各々がその抑えていた気持ちを吐き出した。


「楽。玉子。遅くなってすまなかった。怖かっただろう。」

「いや、大丈夫。来てくれて嬉しかったよ。」

「私も。兄様を信じてましたから。」


それを聞いた天馬は目を丸くし、

「へへっ」と恥ずかしそうに頬を掻いた。


『Hey Hey 楽。』

「何だよカシ。」

『これで、俺がここに呼んだ意味も分かっただろう?』

「!」


なるほど。カシが俺に

『ラーメンを食いに行け』と言ったのは……


天馬正和(てんままさかず)との仲を深めるため。」

『That's right!』


抜け目のないやつめ。


もし天馬の到着が遅れて、

俺が殺害されたらどうするつもりだったのか、

小一時間くらいかけて問い詰めたい。


「なぁカシ。
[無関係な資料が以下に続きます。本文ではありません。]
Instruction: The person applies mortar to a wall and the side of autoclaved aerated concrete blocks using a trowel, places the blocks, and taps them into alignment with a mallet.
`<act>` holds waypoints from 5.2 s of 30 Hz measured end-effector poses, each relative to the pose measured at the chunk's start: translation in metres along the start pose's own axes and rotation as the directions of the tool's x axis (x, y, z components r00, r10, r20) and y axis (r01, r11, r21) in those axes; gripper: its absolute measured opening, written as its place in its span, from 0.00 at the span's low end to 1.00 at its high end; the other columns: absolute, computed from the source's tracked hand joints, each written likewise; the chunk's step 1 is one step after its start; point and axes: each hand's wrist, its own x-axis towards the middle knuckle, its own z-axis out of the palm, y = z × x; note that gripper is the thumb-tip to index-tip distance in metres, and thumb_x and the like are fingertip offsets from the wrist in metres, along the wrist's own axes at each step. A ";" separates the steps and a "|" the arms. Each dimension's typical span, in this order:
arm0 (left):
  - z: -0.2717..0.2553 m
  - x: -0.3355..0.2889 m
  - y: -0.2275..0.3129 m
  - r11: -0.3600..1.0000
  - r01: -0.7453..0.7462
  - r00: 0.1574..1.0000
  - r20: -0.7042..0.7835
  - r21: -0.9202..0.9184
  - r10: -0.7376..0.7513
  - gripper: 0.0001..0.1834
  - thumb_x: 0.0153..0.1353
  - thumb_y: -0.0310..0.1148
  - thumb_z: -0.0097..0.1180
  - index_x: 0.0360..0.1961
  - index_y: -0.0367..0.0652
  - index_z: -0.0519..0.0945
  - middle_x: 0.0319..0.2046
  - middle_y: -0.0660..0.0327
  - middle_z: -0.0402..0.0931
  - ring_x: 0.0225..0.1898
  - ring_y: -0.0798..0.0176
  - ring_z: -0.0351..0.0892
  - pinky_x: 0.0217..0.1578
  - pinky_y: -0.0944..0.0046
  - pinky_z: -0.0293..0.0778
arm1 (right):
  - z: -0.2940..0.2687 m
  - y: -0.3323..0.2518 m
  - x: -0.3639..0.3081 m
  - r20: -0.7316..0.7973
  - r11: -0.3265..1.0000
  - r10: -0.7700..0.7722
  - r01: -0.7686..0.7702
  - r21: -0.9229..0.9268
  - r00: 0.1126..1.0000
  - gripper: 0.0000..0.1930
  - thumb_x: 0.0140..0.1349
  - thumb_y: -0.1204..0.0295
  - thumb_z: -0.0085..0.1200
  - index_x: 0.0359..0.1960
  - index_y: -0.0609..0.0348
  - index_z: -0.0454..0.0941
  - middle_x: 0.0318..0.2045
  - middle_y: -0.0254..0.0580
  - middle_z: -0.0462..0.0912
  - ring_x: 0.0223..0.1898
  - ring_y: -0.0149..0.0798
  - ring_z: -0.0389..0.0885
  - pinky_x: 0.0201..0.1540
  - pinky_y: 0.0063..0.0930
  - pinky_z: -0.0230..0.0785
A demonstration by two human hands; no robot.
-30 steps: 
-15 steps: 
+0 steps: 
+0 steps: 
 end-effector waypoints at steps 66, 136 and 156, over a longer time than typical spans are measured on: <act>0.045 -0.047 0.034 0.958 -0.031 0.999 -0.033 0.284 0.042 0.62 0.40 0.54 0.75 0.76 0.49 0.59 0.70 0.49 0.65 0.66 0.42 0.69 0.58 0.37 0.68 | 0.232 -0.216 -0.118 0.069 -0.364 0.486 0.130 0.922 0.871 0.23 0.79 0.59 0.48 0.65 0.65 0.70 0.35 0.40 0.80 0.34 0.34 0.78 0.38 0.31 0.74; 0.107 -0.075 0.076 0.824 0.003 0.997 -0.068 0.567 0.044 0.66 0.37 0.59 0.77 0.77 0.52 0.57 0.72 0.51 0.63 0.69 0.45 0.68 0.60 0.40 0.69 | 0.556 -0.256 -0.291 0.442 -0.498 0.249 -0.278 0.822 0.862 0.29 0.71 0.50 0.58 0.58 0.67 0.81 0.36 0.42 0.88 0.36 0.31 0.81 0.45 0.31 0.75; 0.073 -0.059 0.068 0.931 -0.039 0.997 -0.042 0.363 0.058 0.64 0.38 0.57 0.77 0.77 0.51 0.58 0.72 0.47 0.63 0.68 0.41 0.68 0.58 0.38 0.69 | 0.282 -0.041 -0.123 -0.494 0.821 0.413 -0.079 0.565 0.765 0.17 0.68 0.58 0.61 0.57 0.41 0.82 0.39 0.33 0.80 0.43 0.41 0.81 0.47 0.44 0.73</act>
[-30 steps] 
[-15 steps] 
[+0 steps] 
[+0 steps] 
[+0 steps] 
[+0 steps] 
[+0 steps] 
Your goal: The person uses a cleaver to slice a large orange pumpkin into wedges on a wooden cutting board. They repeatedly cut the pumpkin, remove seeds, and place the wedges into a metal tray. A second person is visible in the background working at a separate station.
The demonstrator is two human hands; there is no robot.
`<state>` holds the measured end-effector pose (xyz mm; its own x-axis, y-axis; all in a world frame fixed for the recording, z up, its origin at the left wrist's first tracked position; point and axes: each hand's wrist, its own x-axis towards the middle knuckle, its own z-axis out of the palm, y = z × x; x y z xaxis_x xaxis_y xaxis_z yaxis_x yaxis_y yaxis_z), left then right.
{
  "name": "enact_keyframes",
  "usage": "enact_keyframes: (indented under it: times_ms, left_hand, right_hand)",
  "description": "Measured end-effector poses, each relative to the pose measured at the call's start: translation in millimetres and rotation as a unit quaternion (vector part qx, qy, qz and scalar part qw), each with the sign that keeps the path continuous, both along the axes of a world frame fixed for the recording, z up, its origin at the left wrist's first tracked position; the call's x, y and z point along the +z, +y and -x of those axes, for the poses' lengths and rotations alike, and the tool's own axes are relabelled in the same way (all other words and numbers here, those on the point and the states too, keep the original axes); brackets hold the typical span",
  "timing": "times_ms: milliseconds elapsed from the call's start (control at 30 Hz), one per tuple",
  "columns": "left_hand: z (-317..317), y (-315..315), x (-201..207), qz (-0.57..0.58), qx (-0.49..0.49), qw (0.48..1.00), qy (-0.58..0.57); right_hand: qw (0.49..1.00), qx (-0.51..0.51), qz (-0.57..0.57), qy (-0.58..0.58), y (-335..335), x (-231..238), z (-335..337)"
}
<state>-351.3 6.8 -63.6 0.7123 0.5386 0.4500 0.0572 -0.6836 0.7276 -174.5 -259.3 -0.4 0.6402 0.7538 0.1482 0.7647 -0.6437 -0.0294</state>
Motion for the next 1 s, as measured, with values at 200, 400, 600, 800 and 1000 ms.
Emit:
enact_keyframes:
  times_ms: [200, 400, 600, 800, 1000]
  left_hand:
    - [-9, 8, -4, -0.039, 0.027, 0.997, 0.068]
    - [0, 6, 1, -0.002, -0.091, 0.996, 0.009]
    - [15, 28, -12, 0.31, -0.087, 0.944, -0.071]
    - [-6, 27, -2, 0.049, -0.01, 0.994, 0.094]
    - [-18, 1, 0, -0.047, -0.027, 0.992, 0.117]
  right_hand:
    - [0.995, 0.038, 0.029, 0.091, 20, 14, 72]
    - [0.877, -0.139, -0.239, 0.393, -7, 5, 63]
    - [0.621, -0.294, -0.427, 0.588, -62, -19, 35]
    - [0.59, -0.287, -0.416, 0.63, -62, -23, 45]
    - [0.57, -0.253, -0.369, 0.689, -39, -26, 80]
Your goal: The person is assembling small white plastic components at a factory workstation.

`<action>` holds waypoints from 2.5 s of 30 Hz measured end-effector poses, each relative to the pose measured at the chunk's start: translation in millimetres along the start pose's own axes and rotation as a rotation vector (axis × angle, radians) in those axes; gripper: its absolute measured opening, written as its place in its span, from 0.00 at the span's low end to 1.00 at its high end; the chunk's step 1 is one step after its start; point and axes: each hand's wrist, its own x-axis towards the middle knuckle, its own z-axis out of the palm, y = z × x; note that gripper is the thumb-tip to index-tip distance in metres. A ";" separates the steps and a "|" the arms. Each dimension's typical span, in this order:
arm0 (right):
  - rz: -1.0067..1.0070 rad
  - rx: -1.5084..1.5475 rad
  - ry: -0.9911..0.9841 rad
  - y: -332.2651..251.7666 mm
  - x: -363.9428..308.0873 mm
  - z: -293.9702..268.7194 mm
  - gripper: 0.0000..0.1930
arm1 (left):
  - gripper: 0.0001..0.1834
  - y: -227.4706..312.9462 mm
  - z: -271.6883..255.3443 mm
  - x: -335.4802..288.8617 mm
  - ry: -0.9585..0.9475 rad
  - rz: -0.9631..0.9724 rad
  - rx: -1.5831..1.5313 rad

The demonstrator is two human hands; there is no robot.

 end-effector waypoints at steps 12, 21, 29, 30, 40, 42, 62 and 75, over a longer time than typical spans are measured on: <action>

」

『苦情は一切受け付けないぞ。』

「次はどうすればいい?」

『! …随分と乗り気じゃないか。』

「…交流を深めるのは、悪くねぇ。

 勿論、お前のことだから、

 こういう任務はあまり出さないだろうけどよ。」

『………いいだろう。

 では、次のミッション発表といこうか。』

「ゴクリ……」


ーーーーーーーーーーーーーーーーーーーーーーーー

この写真の場所に向かえ。

ーーーーーーーーーーーーーーーーーーーーーーーー


「……どっからどう見ても、

 何の変哲もないクレープ屋さんだよな。これ。」

『そうだが?』

「『そうだが?』じゃあねえよ!

 完全にお前がクレープ食べたいだけだろ!」

『それもある。』

「認めてんじゃねえ!ちっとは否定しろ!」

『だが、このクレープはあくまでオマケ。ご褒美だ。』

「……オマケ?」

『そう。君はこのクレープ屋に行く途中で、』


ーーーーーーーーーーーーーーーーーーーーーーーー

刺客に襲われ、最悪 死ぬだろう。